Why The Equity in Your Home Will NOT Save You

I’ve heard these phrases so many times:

“My house is an asset”
“I’m not worried about my mortgage – I have lots of equity in my property”
“I can always sell if I get into trouble”

And I used to think the same way. That it was ok if I had a large mortgage, so long as I had equity in the property I was safe. I was wrong.

These phrases are based on some common misconceptions:

1) House prices will always go up
Maybe in the very long-run, but in the short-term they can fall and fall rapidly

2) All other circumstances will remain unchanged
The time when you get into trouble is usually the time when other people are getting into trouble, as well as the economy. This means just when you need to sell one or more of the following will be occuring: job losses; restrictions in mortgage lending; falling house prices; buyers holding back from the market; people restricting spending; interest rate increases (we have been lucky on this one but think back to the last recession); price inflation.

3) That you will be able to sell your home
Even at a discount, if economic circumstances have changed you will find it very difficult to sell and sell in a quick timeframe. As recent events have shown buyers can dry up, and even those still around will struggle to get mortgages at the level they need.

4) That things won’t spiral out of control
As you fall behind in mortgage payments charges will increase rapidly putting you in a even more difficult position financially. You will find it difficult to remortgage as your financial circumstances have changed, and your credit rating will be falling rapidly!

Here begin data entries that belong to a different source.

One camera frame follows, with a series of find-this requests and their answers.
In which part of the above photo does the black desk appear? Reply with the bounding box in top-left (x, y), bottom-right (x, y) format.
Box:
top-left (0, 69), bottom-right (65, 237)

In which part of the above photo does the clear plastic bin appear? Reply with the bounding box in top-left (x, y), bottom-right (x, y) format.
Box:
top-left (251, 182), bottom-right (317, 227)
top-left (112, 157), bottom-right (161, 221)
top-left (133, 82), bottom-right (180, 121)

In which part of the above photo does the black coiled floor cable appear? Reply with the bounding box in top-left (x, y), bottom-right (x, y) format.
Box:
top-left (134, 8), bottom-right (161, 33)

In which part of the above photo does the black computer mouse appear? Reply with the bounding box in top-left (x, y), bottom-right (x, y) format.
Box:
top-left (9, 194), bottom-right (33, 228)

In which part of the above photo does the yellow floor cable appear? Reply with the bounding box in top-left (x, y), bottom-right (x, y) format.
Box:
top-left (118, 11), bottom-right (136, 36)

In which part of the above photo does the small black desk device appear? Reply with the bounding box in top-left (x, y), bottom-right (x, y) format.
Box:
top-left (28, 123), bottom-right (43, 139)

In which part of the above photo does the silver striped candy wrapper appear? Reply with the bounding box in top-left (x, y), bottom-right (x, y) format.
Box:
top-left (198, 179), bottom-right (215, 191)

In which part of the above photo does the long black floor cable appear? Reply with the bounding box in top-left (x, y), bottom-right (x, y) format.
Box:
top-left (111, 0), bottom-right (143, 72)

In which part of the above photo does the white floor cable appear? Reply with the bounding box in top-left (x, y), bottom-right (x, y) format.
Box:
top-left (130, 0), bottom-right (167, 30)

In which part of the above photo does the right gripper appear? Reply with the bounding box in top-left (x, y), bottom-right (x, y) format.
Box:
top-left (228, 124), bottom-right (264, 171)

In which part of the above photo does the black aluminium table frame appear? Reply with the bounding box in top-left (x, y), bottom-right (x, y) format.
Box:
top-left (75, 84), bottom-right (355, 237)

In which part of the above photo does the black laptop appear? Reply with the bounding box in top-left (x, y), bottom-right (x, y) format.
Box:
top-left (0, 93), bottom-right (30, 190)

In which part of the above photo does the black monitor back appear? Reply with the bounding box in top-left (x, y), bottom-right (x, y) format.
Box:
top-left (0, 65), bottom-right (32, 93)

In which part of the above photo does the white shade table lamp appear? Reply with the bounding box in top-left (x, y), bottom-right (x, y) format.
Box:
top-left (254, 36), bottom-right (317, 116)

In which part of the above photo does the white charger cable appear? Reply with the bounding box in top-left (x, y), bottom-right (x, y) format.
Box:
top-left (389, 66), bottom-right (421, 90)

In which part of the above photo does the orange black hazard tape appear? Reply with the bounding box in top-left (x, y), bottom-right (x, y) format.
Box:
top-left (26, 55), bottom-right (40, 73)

Here is a common sequence for repossession:

  1. You get into trouble financially (job loss; injury; business collapse; personal or family member illness; divorce etc. – you only need one of these to occur)
  2. You realise that your biggest financial outgoing is your home (mortgage, property taxes, insurance, electricity, gas etc)
  3. You realise that you have no option but to sell your home and within 6 months or you will be repossessed
  4. You need to sell quickly so you put it on with multiple estate agents at a small discount, hoping to get a good price
  5. Viewers come, they are fussy (it’s a buyer’s market), even if they make an offer they cannot get mortgages, and cannot complete in the timeframe necessary
  6. You become increasingly desperate and drop the price further, and further…
  7. You run out of time. (By the way you still have plenty of equity in the property)
  8. The bank repossesses the property, you lose your home, the bank adds multiple charges, sells your home at a discount at auction, allocates the remaining debt to you for the next 6 years, your credit rating is shot.

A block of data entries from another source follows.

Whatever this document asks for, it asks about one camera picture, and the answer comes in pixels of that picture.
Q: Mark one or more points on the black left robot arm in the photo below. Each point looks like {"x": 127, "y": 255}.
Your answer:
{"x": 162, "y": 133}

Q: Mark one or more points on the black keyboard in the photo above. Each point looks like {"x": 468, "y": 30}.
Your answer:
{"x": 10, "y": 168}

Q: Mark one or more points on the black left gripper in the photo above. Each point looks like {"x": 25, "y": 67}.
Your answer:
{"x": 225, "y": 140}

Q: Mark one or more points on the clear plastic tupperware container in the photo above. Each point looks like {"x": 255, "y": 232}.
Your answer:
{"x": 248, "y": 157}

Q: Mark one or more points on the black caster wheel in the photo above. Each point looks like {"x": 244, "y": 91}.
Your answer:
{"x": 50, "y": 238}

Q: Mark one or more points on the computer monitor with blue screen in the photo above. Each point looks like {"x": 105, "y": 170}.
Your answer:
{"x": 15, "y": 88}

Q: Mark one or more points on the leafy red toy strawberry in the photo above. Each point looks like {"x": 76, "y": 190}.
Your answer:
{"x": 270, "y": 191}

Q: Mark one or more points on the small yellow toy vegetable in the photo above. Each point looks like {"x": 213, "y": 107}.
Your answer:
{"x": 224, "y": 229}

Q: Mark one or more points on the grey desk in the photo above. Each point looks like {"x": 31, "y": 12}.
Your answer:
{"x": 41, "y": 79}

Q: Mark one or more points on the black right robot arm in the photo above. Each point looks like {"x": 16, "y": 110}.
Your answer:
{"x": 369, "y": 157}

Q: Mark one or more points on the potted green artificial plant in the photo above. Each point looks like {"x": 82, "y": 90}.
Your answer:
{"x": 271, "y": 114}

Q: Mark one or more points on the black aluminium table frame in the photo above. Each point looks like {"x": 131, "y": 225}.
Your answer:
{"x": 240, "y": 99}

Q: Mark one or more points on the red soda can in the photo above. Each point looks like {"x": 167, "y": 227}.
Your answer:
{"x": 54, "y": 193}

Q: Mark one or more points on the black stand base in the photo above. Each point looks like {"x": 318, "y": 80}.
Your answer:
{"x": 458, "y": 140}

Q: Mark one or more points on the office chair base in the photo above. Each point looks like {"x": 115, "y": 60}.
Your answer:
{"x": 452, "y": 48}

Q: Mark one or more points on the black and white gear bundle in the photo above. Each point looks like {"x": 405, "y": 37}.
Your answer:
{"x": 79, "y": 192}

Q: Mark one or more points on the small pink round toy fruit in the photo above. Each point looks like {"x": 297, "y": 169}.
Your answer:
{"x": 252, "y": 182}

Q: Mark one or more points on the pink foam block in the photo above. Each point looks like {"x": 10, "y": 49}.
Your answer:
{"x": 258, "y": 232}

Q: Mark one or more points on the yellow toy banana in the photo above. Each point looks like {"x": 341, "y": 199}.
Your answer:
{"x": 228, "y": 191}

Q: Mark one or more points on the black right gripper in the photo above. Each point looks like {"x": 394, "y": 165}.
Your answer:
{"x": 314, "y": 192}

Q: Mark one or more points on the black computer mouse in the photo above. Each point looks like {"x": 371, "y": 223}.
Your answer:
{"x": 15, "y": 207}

What you must realise is that cash flow is more important than equity when dealing with property, especially the home you live in. Here’s why: you can survive negative equity if you have the cash flow to service your debts (think of all the people who managed to keep their homes during the last recession), however you without cash flow it doesn’t matter how much equity you have in your home, you will be repossessed if you can’t pay your debts.

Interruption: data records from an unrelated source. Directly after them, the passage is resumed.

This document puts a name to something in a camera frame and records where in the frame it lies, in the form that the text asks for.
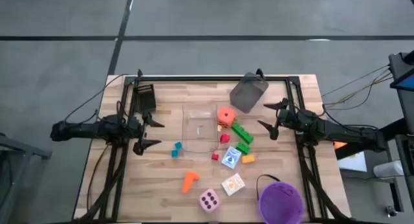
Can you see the orange foam die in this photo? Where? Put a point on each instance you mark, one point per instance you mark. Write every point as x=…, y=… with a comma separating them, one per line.
x=226, y=116

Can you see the small black caster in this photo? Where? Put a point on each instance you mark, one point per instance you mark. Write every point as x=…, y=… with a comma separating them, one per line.
x=391, y=211

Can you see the blue playing card box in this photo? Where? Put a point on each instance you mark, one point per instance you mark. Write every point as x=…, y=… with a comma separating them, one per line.
x=231, y=157

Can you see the grey metal cart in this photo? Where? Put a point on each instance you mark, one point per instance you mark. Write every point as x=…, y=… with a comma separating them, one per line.
x=19, y=152

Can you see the blue screen tablet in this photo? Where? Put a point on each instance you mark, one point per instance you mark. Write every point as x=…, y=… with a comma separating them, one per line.
x=404, y=81

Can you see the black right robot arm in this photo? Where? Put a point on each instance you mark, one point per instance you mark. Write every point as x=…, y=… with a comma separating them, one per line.
x=339, y=130

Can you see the orange object on floor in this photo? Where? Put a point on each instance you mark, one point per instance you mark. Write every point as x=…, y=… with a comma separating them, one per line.
x=340, y=145

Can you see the small red toy brick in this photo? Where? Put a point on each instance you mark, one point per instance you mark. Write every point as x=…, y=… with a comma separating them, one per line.
x=215, y=156

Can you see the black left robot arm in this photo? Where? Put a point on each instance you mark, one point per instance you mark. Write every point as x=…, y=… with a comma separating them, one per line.
x=84, y=130

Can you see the white paper sheet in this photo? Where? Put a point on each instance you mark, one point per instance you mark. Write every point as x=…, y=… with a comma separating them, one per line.
x=354, y=162

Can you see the long green toy brick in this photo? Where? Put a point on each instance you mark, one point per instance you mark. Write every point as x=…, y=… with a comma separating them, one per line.
x=242, y=132

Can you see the orange playing card box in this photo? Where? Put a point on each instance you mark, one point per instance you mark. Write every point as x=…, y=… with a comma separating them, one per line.
x=233, y=184

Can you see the white paper towel roll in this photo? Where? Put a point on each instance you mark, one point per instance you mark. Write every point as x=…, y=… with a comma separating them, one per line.
x=388, y=169

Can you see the black mesh basket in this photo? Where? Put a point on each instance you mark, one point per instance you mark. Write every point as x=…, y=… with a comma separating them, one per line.
x=145, y=97

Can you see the grey fabric bin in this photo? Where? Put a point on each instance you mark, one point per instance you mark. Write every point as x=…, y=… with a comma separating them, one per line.
x=248, y=92

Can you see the pink foam die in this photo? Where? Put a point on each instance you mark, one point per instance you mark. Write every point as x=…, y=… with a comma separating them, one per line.
x=209, y=200

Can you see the black equipment stand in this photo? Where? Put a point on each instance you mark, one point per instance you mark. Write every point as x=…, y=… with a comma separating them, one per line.
x=404, y=104

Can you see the small yellow toy brick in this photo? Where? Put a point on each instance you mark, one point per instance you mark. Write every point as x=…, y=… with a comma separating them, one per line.
x=219, y=127

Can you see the clear plastic container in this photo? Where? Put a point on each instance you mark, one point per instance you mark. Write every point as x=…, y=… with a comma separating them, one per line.
x=200, y=128

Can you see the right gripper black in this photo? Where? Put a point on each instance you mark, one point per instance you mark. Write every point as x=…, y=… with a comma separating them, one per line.
x=288, y=119

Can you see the black aluminium table frame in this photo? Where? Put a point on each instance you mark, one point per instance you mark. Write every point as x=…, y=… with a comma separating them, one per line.
x=210, y=78

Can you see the orange angled toy brick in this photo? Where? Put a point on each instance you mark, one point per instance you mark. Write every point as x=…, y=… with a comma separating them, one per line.
x=189, y=181

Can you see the teal toy brick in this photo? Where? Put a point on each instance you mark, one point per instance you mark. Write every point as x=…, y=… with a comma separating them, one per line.
x=178, y=145
x=175, y=153

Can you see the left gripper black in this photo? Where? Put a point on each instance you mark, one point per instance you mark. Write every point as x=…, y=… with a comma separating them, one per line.
x=136, y=130

Even the tiniest debt, if unpayable, gives the lender the right to repossess.

In these ciricumstances it’s often professional property investors who are actually able to purchase and in the timeframe required. So even if you do manage to sell, and your equity saves you, you pay a heavy price.

The follow example is a deal a friend did recently:
Market Value: £300,000
Mortgage: £140,000
Purchase Price: £200,000

Now a £140,000 of debt on a £300,000 property isn’t much is it? But it is if you cannot service the debt.

The lesson here? Don’t rely on your equity to get you out of trouble. Pay constant attention to the cash flow position you are personally in.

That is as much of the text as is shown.